Connolly received the winter fuel allowance for the first time last year and said he feels he is entitled to continue claiming the payment.
“We have paid into the system for years and for the government to say we don’t need it is ridiculous, it’s perishing here in the winter.”
Alexander Mclaine, a retired expat living in Anavargos village in Paphos agrees.
“We have paid our taxes and should be given the choice whether we need the payment or not. Those with enough money wouldn’t take it.”
He described the weather in Cyprus as bitterly cold during the winter and pointed out that homes are not built with sufficient insulation as they are in the UK.
“The past few days have been very cold here and until now I have received this allowance which is very helpful. I get 200 pounds sterling a year which is paid into my UK bank account.”
The winter fuel allowance is £200 for the over-62s and increases to £300 for the over-80s.
Many expat residents say the temperature test is irrelevant and that as they have paid into the system for years, the winter fuel allowance is an entitlement which shouldn’t be stopped.
Richard and Kate Dean are in their 60s and retired to Paphos in 2012. Since then they have received an annual payment of £200.
“We have both paid into the system in the UK for 47 years and have taken nothing out. We are entitled to this money and we are still paying taxes in the UK.”
Dean said the couple feels especially riled as the British government allows people entering the UK to claim state hand-outs without ever having paid into the system.
Dean noted that the payment only goes some way to paying for the couples winter heating bills and this year’s payment has already been swallowed up.
“It’s cold in Cyprus in the winter, and I think some people believe this is always a warm country and so everything must be hunky dory all the time and it isn’t. We have high ceilings and tiled floors; homes here are built for the summer. It’s very cold and a gas fire will only heat a small space.”
Another expat resident who resides in the hills above Paphos said the subject should be taken to the European Court of Human Rights. Brian Clark retired to Cyprus ten years ago and said that the British government have got their priorities wrong and that once again pensioners are being forced to bear the brunt of penny pinching.
“Stopping this fuel allowance to Brits living abroad is discrimination.
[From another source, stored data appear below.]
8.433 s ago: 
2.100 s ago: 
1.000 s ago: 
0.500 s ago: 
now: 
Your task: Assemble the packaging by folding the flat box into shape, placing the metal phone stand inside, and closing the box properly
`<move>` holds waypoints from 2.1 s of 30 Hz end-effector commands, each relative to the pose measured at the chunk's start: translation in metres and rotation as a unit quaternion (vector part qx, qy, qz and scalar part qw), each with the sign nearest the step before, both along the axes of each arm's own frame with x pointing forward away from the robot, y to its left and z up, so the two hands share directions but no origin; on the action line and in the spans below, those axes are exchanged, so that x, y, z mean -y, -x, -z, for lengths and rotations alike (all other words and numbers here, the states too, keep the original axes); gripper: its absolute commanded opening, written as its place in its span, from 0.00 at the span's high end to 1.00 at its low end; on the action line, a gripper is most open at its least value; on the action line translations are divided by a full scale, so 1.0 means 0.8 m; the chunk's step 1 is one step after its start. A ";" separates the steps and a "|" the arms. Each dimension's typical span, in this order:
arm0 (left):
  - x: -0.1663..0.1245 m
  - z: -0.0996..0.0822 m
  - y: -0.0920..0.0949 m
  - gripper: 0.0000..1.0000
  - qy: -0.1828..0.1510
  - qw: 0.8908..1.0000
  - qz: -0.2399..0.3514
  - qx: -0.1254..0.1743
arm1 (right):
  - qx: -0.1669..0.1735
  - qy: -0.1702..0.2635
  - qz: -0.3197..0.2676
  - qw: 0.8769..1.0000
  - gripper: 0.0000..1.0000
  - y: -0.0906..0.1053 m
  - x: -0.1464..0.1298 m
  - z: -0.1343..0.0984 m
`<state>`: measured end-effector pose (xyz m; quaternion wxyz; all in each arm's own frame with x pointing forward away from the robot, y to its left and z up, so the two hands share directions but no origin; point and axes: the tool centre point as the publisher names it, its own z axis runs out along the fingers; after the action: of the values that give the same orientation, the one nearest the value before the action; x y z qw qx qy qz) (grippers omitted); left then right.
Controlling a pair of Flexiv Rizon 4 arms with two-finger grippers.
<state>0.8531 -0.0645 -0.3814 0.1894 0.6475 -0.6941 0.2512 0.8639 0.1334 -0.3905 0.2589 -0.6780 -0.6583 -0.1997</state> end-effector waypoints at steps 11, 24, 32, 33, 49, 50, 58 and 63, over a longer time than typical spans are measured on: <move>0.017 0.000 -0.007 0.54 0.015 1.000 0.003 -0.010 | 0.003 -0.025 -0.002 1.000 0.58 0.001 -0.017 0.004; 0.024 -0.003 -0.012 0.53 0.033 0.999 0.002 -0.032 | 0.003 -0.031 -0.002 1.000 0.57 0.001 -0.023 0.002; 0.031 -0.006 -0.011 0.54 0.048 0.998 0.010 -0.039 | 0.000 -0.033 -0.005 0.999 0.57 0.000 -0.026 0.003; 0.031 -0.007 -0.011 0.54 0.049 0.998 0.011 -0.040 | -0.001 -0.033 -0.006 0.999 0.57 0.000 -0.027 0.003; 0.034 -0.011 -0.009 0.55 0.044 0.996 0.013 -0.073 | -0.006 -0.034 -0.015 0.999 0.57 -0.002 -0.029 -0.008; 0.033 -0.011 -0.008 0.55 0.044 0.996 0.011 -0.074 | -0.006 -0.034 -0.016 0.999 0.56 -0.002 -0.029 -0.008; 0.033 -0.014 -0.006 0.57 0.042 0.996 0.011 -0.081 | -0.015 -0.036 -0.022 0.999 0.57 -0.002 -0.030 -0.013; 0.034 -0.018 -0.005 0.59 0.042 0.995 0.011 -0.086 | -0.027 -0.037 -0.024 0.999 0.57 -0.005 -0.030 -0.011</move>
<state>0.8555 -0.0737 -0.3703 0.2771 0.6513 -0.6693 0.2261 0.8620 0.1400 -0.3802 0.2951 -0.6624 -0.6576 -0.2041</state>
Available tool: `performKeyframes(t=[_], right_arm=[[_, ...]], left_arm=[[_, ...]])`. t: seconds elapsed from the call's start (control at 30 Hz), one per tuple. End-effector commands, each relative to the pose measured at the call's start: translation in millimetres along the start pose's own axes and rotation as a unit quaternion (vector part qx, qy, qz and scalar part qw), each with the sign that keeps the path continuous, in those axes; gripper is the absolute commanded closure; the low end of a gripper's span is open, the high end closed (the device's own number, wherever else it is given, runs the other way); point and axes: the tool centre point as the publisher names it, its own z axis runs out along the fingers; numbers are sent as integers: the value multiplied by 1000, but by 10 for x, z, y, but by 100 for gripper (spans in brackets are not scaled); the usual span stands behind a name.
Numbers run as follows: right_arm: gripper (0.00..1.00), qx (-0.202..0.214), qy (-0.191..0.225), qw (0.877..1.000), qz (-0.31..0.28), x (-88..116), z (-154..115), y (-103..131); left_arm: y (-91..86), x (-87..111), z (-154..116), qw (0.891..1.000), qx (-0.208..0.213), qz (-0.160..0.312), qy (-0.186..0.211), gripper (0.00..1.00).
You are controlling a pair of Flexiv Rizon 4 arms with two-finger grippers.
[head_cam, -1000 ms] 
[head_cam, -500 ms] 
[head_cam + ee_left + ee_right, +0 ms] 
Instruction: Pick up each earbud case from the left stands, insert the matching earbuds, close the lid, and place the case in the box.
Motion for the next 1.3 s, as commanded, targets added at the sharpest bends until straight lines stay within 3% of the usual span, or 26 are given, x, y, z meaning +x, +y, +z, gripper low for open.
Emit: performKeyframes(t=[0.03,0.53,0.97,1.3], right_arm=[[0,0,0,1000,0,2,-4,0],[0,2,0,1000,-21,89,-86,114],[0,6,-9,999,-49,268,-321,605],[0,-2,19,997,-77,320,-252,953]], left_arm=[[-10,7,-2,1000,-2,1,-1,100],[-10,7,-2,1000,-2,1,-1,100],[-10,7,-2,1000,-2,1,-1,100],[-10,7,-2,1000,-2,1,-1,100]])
If it’s colder in the UK, so what, if people have paid into the UK system they should be entitled to the same benefits from the pot they have topped up as people still living there. The government seems to forget that we have worked and paid all our lives. They’ll be stopping our pensions next.”
He added that the situation is made worse by the way in which others are treated.
“Scroungers from the UK and other countries get hand-outs all the time – this all from our hard earned money. The state of the country is a disgrace and is why so many Brits have left.”
The British Works and Pensions Secretary Iain Duncan Smith is quoted as saying the payments are absurd and an obscene waste of tax payer’s money. He said the winter fuel payments are for British pensioners to help keep them warm.
He is quoted in the British press as saying: “It’s absurd and offensive that taxpayers are funding these payments for people who have retired to the Mediterranean and enjoy warmer weather.”
Following the implementation of the new legislation, the payments will still be available to expats in: Austria, Belgium, Bulgaria, Croatia, Czech Republic, Denmark, Estonia, Finland, Germany, Hungary, Iceland, Ireland, Italy, Latvia, Liechtenstein, Lithuania, Luxembourg, Netherlands, Norway, Poland, Romania, Slovak Republic, Slovenia, Sweden and Switzerland.